This was an unannounced inspection carried out on 22 January 2019. Caldy Manor provides personal care and accommodation for up to 38 older people.
Caldy Manor is a listed building set in its own gardens in Caldy Woods just off the main road through Caldy Village. The home is decorated to a good standard throughout with accommodation provided across four floors. A passenger lift enables access to bedrooms located on the upper floors. All bedrooms are single occupancy with en-suite facilities. Specialised bathing facilities are also available. On the ground floor, there is a communal lounge and dining room with access to a garden and patio area. The lower ground floor of the home is called 'Memory Lane' and is reserved for people who require more support from staff with daily living activities.
There was no registered manager in post, as the manager had left a few weeks before the inspection. The home were actively recruiting for a new manger. A registered manager is a person who has registered with the Care Quality Commission to manage the service. Like registered providers, they are 'registered persons'. Registered persons have legal responsibility for meeting the requirements in the Health and Social Care Act 2008 and associated Regulations about how the service is run.' A deputy manager was acting as home manager at the time of the inspection and participated fully in the inspection visit.

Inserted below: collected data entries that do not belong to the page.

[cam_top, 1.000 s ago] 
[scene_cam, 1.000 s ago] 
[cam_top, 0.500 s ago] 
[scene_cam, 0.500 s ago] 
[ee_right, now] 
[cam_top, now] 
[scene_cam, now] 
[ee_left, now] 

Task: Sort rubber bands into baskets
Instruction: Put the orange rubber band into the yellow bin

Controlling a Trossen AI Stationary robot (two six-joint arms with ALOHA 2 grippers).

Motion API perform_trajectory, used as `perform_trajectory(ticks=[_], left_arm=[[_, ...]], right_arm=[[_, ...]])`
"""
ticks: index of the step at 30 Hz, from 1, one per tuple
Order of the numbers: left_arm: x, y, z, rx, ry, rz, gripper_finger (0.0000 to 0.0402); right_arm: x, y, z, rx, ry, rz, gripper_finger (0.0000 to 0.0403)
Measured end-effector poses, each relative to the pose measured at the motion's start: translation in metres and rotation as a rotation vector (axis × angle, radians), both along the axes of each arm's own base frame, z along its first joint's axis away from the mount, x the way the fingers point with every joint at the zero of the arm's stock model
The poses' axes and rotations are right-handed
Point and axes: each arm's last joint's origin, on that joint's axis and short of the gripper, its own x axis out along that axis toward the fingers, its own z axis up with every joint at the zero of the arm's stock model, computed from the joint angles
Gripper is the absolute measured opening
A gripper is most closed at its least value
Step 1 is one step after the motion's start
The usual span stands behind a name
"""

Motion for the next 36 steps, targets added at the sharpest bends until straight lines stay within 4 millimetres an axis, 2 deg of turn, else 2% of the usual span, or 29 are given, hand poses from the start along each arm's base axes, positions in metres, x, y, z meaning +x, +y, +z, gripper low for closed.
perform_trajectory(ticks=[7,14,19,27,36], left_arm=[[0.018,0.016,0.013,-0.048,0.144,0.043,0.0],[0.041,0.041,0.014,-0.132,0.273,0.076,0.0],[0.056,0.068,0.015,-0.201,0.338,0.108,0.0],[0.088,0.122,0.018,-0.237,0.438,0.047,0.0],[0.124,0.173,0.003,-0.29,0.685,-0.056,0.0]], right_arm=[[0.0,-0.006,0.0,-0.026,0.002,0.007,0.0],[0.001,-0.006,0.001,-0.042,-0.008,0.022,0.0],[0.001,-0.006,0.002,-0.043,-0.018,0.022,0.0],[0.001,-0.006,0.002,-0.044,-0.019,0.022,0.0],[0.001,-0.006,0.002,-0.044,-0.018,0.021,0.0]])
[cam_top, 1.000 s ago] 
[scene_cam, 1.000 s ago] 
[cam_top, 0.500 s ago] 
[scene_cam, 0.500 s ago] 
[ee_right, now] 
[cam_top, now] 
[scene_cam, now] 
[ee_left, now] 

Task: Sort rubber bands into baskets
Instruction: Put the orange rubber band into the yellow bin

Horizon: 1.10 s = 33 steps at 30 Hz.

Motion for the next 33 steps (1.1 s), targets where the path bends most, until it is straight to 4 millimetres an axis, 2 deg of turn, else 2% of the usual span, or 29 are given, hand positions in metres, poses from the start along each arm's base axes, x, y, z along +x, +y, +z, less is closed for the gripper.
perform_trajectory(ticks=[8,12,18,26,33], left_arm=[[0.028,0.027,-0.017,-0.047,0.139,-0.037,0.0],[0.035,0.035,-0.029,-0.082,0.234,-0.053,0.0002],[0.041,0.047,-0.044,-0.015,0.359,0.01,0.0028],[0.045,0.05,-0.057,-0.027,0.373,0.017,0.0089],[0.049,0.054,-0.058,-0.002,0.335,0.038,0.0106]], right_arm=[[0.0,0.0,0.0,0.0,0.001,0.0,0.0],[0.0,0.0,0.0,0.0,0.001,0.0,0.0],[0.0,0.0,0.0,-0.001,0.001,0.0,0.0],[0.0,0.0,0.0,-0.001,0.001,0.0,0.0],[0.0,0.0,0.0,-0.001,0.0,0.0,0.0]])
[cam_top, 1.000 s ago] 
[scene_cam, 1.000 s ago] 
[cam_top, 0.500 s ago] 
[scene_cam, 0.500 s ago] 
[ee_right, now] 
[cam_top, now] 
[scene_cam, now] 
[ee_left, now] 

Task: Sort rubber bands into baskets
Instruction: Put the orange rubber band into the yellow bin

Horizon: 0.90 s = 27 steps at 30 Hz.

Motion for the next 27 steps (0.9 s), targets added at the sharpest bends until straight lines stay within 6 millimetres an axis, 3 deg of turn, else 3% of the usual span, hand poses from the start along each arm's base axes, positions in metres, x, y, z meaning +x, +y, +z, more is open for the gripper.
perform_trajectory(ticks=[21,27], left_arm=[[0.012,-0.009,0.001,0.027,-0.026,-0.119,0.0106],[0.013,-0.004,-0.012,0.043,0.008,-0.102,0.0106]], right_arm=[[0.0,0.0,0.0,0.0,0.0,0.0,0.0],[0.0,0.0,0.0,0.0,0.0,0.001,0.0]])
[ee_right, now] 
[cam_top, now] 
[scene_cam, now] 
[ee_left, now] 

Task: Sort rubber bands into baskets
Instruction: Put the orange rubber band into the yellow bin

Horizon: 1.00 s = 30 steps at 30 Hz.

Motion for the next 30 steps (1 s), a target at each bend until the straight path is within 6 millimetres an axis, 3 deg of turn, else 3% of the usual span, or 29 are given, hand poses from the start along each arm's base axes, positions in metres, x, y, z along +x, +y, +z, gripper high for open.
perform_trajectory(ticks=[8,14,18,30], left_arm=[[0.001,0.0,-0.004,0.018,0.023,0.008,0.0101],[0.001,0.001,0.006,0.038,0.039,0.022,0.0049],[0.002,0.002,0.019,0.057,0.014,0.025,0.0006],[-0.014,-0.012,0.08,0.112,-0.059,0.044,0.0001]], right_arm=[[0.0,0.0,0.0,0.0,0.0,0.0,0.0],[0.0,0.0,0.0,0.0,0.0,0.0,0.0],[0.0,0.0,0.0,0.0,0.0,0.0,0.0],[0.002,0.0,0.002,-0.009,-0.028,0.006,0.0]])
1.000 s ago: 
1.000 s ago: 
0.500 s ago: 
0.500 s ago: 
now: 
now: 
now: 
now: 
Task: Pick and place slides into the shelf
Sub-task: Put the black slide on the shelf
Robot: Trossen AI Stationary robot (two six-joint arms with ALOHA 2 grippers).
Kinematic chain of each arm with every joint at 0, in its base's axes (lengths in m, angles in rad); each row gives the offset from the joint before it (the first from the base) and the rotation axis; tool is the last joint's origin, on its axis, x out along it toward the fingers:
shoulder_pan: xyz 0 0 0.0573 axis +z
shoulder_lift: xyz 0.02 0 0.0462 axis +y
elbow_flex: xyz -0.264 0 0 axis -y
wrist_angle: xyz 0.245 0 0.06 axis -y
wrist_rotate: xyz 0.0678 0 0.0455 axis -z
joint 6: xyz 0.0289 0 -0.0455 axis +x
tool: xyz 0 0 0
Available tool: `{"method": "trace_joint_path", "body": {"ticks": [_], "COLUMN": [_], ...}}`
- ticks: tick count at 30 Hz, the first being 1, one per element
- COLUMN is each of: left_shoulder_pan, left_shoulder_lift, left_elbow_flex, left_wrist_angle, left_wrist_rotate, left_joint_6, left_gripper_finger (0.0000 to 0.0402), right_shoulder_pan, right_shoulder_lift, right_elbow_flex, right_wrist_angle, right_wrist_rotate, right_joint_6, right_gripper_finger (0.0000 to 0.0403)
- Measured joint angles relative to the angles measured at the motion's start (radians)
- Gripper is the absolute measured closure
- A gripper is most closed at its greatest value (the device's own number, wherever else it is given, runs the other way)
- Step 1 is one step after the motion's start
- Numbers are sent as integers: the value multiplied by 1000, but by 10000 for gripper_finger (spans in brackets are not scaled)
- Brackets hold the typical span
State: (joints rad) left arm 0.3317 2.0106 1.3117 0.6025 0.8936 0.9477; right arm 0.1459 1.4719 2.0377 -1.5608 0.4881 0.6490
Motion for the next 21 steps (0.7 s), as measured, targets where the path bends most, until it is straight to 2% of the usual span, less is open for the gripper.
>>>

At the last inspection in July 2016 the service was rated overall as good, and in each of the key questions: is the service effective, caring, responsive and well-led. The key question safe was rated as requires improvement.
At this inspection, we found improvements had been made following the last inspection. We rated the key question: is the service responsive as outstanding. We rated the key questions: is the service safe, effective, caring and well led as good. The service overall, has remained good.
The management of medicines had been improved since the last inspection and we found medicines were safely managed and robust checks were in place to identify and take actions when shortfalls were identified.
The provider ensured people had access to a wide range of meaningful activities. This included trips out to places that people said they wanted to visit and parties and events. We saw many examples of where the involvement of the local community had enabled people to feel included and part of their community once again. People told us they looked forward to things and felt excited by activities, visits and events at the service. This demonstrated activities were truly meaningful for people.
People and their relatives gave consistent, positive feedback about the service. This included the approach of staff, the food, the events that took place in the home and the accommodation.
People were helped to exercise support and control over their lives. People were supported to consent to care and make decisions. The principles of the Mental Capacity Act (MCA) 2005 had been followed.
People had access to sufficient quantities of nutritious food and drink. People's special dietary needs were catered for and people's preferences were noted and acted upon. Everyone we spoke with said the food was “excellent”. We observed the serving of lunch. The food looked and smelled appetising and was served pleasantly by staff.
Staff were recruited robustly and safely. They received training which ensured they were up to date with the skills required for their roles. New staff received an in-depth induction to the service which included the support of more experienced staff.
Risk assessments and risk management plans were in place. Personal care was delivered in line with assessed needs and accurate monitoring records were maintained.
We looked at how accidents and incidents were managed and found that they were recorded and reported appropriately. We saw that appropriate actions were taken following incidents, such as contacting the GP, emergency services or referral to other professionals. We also saw evidence of learning from incidents being shared with staff through supervision.
Systems were in place for monitoring quality and safety. Where shortfalls or areas for further improvements were identified these were acted upon.
People were still supported by caring staff who showed genuine compassion and respect to those living in the home. We saw lots of positive interactions with staff and people, and we could see people enjoyed the company of staff. The chef spent time in the dining area ensuring people were enjoying the food, and just chatting to people about their day.
The management team had maintained an open and supportive culture in the home. Staff and people using the service told us they felt the managers were approachable and accommodating. Staff told us they were happy going to work and enjoyed their jobs. One staff member told us she had left the home, but returned within a week as she missed the staff and people living in the home so much.